The Macintosh Performa is a family of personal computers designed, manufactured and sold by Apple Computer, Inc. from 1992 to 1997. The Performa brand re-used models from Apple's Quadra, Centris, LC, and Power Macintosh families with model numbers that denoted included software packages or hard drive sizes. Whereas non-Performa Macintosh computers were sold by Apple Authorized Resellers, the Performa was sold through big-box stores and mass-market retailers such as Good Guys, Circuit City, and Sears.

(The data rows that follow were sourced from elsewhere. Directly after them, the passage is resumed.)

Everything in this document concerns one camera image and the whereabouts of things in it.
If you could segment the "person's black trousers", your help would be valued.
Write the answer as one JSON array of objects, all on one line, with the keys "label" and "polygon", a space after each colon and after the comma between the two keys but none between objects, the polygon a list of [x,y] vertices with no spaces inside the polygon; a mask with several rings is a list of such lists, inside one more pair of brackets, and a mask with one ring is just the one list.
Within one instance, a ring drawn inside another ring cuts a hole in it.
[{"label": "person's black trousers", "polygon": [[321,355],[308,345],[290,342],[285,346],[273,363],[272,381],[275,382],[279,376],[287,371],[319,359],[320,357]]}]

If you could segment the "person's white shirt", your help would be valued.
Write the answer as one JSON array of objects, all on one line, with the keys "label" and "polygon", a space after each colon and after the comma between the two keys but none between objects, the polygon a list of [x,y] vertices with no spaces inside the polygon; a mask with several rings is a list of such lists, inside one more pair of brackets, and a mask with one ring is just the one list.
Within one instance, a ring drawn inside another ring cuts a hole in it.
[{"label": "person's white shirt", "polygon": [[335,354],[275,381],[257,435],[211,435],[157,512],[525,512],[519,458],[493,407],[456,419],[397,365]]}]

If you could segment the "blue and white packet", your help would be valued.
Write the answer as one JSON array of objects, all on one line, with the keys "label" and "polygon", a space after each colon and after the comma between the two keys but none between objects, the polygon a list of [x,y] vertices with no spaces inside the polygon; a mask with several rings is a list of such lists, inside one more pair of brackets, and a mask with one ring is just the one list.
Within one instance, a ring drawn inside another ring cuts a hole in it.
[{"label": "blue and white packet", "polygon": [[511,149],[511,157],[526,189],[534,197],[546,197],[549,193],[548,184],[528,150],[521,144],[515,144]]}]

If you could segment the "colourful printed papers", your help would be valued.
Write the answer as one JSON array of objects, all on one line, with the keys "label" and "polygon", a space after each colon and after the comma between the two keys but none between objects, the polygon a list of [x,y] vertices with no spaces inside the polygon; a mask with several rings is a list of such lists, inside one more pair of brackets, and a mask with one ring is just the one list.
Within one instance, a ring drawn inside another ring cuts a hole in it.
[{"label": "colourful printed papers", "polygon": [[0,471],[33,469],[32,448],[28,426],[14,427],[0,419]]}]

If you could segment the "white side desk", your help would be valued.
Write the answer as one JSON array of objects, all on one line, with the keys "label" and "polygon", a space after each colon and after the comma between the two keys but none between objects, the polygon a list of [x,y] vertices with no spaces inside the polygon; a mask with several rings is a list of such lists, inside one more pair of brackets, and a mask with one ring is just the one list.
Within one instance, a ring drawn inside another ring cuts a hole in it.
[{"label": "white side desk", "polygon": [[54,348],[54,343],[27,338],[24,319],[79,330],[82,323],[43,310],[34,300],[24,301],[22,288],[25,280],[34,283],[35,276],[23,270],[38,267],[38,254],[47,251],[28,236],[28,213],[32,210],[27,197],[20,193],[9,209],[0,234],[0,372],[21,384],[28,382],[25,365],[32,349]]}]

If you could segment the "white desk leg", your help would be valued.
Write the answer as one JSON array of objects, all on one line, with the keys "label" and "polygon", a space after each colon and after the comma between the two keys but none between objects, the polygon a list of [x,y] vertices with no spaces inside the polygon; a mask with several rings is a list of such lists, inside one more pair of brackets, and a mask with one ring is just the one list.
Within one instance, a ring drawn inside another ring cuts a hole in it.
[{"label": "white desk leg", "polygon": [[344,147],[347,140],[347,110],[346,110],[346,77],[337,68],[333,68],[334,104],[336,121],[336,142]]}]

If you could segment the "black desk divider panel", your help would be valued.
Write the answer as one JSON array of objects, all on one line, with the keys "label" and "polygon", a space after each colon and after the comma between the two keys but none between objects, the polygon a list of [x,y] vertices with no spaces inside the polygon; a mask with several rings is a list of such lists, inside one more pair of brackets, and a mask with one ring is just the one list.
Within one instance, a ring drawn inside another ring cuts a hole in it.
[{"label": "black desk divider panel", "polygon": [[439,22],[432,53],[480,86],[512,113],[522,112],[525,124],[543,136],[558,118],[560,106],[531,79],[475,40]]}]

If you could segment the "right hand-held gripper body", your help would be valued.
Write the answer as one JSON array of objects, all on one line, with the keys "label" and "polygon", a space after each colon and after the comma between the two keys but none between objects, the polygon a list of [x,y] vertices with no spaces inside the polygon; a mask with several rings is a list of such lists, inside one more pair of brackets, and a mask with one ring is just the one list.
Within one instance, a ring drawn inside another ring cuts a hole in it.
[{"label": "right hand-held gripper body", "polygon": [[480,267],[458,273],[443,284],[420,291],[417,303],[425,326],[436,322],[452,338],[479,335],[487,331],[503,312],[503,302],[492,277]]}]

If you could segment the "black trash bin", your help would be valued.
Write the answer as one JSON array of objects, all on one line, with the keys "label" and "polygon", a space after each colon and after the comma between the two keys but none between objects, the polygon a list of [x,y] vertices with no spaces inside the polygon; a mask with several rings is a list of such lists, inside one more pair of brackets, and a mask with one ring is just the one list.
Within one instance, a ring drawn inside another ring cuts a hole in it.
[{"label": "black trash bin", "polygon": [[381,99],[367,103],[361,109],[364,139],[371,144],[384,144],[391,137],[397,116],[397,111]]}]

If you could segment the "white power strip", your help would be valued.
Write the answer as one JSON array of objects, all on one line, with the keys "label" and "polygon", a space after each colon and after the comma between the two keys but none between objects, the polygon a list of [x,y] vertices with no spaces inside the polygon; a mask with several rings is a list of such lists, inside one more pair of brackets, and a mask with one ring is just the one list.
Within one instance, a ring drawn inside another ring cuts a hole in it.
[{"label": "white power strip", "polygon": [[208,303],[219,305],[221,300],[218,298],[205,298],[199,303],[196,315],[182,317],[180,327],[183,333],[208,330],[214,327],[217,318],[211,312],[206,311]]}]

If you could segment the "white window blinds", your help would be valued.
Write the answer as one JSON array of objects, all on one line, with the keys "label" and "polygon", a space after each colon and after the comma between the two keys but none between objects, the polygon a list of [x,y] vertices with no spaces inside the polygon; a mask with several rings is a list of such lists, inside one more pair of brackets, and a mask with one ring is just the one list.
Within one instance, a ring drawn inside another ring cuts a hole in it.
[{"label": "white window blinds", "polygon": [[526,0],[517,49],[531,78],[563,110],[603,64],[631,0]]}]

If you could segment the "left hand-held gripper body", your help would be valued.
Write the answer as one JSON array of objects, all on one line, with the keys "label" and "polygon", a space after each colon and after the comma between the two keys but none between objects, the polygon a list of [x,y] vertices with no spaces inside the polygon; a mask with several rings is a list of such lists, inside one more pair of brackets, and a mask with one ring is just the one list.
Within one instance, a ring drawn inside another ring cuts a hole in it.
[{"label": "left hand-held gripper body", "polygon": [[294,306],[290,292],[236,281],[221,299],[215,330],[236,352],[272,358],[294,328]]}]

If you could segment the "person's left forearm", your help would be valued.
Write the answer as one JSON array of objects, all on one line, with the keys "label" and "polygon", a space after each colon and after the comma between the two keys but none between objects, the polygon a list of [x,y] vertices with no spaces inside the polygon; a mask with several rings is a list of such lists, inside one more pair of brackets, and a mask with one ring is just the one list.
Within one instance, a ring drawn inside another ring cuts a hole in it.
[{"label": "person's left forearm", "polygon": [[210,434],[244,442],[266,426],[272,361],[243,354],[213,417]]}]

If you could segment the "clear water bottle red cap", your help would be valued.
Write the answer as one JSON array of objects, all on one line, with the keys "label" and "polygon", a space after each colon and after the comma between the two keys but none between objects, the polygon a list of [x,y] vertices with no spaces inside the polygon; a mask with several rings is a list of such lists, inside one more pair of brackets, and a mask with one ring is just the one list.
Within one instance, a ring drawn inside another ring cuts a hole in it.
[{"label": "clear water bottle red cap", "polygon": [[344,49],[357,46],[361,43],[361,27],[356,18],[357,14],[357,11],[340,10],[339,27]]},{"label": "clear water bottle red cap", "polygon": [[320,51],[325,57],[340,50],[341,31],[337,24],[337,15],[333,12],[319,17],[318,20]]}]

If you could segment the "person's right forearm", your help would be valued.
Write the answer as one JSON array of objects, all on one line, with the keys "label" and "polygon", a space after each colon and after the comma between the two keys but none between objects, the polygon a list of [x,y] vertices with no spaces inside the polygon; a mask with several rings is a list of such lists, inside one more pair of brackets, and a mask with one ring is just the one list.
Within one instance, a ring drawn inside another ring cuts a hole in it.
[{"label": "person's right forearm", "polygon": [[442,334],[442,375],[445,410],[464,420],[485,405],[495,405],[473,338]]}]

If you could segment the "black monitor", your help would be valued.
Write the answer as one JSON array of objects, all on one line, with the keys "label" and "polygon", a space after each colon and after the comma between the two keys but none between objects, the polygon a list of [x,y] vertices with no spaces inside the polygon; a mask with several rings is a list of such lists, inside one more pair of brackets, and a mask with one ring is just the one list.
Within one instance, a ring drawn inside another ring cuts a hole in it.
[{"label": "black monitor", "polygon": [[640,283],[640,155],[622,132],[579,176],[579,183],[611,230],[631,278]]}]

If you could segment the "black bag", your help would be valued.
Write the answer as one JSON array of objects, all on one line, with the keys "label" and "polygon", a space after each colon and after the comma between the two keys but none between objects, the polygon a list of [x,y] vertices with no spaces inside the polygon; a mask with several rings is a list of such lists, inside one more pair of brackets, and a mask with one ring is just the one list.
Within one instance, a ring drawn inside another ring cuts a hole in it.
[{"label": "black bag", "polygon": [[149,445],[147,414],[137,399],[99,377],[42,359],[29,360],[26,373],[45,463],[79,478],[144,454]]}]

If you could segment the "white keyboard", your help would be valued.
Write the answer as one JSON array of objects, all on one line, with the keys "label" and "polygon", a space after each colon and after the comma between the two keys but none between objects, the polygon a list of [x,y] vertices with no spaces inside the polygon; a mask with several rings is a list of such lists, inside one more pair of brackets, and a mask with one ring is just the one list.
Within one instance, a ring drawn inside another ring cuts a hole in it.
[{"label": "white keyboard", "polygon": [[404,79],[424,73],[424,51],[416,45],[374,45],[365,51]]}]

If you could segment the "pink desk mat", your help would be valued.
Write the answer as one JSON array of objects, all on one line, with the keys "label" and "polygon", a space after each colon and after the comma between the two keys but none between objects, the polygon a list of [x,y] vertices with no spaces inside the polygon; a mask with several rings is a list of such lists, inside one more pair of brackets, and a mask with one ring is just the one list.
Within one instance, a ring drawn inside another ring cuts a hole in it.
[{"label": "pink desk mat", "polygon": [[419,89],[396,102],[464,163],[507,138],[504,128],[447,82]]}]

The initial series of models consisted of the Macintosh Classic II-based Performa 200, the LC II-based Performa 400, and the IIvi-based Performa 600. After releasing a total of sixty-four different models, Apple retired the Performa brand in early 1997, shortly after release of the Power Macintosh 5500, 6500, 8600 and 9600, as well as the return of Steve Jobs to the company. The Performa brand's lifespan coincided with a period of significant financial turmoil at Apple due in part to low sales of Performa machines.


The Macintosh Performa 6300, a desktop-cased model
The Macintosh Performa 6400 is one of the few Performas to use a tower case.

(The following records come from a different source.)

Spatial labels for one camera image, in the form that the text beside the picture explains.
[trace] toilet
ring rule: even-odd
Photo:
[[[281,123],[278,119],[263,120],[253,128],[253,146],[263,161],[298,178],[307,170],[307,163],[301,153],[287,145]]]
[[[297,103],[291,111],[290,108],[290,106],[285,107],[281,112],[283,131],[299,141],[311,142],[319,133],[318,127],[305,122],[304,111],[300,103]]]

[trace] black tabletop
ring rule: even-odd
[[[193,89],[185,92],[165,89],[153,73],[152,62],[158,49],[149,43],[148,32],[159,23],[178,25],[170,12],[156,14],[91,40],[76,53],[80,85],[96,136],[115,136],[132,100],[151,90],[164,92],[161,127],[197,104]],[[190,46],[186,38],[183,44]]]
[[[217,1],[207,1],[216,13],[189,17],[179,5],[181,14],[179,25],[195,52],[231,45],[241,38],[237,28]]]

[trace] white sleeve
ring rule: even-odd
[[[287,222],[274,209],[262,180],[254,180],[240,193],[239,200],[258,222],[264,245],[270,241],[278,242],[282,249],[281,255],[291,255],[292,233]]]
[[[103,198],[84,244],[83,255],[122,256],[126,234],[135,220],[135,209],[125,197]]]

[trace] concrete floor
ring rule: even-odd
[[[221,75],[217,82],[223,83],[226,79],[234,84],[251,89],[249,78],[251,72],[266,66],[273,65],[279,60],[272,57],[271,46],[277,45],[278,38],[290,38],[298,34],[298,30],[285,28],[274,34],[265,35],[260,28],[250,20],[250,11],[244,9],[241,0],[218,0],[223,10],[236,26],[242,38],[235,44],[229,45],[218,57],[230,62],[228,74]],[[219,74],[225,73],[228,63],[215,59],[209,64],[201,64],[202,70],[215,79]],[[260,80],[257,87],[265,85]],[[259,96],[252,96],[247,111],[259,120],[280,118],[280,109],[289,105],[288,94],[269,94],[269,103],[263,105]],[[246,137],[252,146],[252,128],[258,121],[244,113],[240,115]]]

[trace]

With a strong education market share throughout the 1980s, Apple wanted to push its computers into the home, with the idea that a child would experience the same Macintosh computer both in the home and at school, and later grow to use Macintosh computers at work. In the early 1990s, Apple sold computers through a chain of authorized resellers, and through mail order catalogs such as those found in the latter third of MacWorld Magazine. A typical reseller sold Macintosh computers to professionals, who purchased high-level applications and required performance and expansion capabilities. Consumers, however, purchased computers based on the best value, and weren't as concerned about expansion or performance. To reach these customers, Apple wanted to sell their computers through department store chains (such as Sears), but this would conflict with existing authorized reseller agreements, in which a geographic area had only one reseller.

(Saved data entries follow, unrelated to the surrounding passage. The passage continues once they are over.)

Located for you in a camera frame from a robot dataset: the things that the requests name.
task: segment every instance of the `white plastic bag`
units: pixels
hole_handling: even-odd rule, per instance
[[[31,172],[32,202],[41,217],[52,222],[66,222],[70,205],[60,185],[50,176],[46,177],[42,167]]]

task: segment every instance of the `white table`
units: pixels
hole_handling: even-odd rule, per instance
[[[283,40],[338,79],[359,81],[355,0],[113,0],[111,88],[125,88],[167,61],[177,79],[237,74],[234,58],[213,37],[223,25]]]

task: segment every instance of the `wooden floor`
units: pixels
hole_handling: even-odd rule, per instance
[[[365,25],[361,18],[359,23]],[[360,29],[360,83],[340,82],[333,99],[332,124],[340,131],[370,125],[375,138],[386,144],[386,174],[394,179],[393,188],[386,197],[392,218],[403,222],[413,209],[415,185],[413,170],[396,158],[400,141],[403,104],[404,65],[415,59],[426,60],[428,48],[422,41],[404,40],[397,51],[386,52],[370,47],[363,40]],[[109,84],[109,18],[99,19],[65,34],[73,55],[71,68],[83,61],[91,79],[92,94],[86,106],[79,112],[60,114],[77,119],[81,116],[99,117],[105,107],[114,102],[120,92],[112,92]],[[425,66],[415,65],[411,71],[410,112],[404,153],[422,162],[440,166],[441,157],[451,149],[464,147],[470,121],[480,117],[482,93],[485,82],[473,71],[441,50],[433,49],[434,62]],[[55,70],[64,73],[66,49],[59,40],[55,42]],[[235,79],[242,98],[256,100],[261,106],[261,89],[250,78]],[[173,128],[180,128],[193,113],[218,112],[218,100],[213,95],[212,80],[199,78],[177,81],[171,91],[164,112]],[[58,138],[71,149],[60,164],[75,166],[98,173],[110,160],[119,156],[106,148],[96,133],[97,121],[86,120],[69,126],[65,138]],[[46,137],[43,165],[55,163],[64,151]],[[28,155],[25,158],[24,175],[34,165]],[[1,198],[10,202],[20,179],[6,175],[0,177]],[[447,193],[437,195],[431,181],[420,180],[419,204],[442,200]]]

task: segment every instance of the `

To prevent these conflicts, Apple split the Macintosh line into professional and consumer models. The professional line included the Classic, LC, Centris, Quadra, and Power Macintosh lines, and continued to be sold as-is (i.e., no consumer software bundles or limited features). The consumer line was given the name "Performa", and included computers similar to the professional line. Early Performa models were not sold with the "Macintosh" brand in order to get around the authorized reseller agreements.[1]

The Performa line was marketed differently from the professional line. To satisfy consumer-level budgets, the computers were sold bundled with home and small business applications. Most models were also bundled with a keyboard, mouse, an external modem and either a dot-29 or dot-39 pitch shadow mask CRT monitor. Professional models, in contrast, were sold à la carte with keyboard and mouse bundles chosen by the dealer or sold separately; monitors sold with high-end Macintosh models typically used Trinitron tubes based on aperture grille technology.

While the Performa models resembled their professional counterpart on the system software and hardware level, certain features were tweaked or removed. The Performa 600, for instance, lacked the level-2 cache of the Macintosh IIvx it was based on.

Unlike the professional Macintosh lines, each individual Performa bundle was given a unique model number, in some cases varying only by the software bundle or the specific retailer that sold that model. This was intended to accommodate retailers, who could advertise that they could beat their competitors' price on equivalent models while at the same time ensuring that they did not actually carry the same models as their competitors. To help consumers choose between the options available to them, Apple created multiple paid advertisements including "The Martinettis Bring Home a Computer", a thirty-minute "storymercial" about a fictional family that purchases a Performa computer that aired in December 1994.[2]

Apple's strategy for selling Performa machines in department and electronics retail stores did not include the sort of specialized training Apple offered to its dealers. This resulted in situations where Performa display models were often poorly taken care of; the demo computers crashed, the self-running demo software not running or the display models not even powered on.[3][4][failed verification] Apple tried to address the training issue by hiring their own sales people to aid the store sales staff, most of them recruited from Macintosh user groups. Despite this, however, many returned Performa computers could not be serviced properly because the stores were not authorized Apple service centers.

The problem was compounded by retailers favoring Microsoft Windows, especially after the introduction of Windows 95. Computers running Windows were generally cheaper, and encouraged by manufacturer spiffs, advertising co-ops, and other promotion programs.[5][6] In addition, many stores preferred to sell their own branded white box PCs, something Apple would not allow.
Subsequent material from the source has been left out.